The Biden administration has announced that the COVID-19 emergency will end May 11, 2023. Employers should prepare now for changes that will occur after the emergency declaration ends.
First, although employer plans are still expected to cover COVID-19 tests, employer plans will be able to require cost-sharing by beneficiaries for COVID-19 tests to match normal medical coverage of in-network services. Employer plans may continue covering COVID tests given in doctors’ offices as part of regular medical coverage. Health plan beneficiaries may have access to COVID tests through local governments or other sources.
Second, although most group plans are required to cover COVID vaccines as preventive services within the network, the government is expected to run out of money for paying for the vaccines this year. The plans will have to bear the cost of the vaccines thereafter. Pfizer and Moderna are expected to raise prices significantly.
Third, federal funding for COVID treatments, like Paxlovid and Labevrio, will be exhausted this year. Plans will have to pay the full costs thereafter.
Fourth, the transition from the federal government to the commercial markets paying for the tests, vaccines and treatments may be challenging. Employers want the IRS to issue guidance about pre-deductible coverage for COVID diagnosis and treatments under health savings account-eligible deductible health plans. It is not clear whether the current guidance will continue.
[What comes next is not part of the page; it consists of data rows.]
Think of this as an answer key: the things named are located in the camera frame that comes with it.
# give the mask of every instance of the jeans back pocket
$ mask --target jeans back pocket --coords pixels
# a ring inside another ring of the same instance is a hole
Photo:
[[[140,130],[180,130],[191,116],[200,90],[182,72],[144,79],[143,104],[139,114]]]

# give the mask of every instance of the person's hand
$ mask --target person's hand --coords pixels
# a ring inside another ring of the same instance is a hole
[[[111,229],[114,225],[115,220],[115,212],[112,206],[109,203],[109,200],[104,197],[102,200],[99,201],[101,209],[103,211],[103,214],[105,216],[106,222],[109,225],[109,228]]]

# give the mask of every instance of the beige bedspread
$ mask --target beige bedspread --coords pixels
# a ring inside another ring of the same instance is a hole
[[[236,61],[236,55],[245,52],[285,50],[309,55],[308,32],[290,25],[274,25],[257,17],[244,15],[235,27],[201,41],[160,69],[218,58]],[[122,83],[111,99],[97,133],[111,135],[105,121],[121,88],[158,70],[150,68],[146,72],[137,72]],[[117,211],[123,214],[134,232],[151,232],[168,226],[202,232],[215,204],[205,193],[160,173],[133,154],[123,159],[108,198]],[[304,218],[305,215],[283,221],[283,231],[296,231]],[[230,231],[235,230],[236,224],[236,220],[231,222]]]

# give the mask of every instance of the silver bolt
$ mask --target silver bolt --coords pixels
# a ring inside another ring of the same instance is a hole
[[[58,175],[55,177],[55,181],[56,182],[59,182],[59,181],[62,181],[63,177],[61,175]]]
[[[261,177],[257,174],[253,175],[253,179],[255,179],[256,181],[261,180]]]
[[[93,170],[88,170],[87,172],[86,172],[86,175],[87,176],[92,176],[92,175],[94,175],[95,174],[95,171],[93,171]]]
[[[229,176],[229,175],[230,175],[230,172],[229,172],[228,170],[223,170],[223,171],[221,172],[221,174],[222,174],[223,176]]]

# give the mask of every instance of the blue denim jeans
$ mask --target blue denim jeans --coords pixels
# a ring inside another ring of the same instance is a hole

Fifth, on July 10, deadlines that were extended for special enrollment in health plans for events like losing coverage or having children will end. Employer plans must communicate to employees that the extended period for electing COBRA coverage will change from 1 year to 60 days.
Sixth, relaxed restrictions on telehealth and virtual care services for part-time and temporary staff will end. Unless Congress acts, employer plans will be out of compliance if part-timers and others who are not eligible for the major medical plan are allowed to use the virtual care services.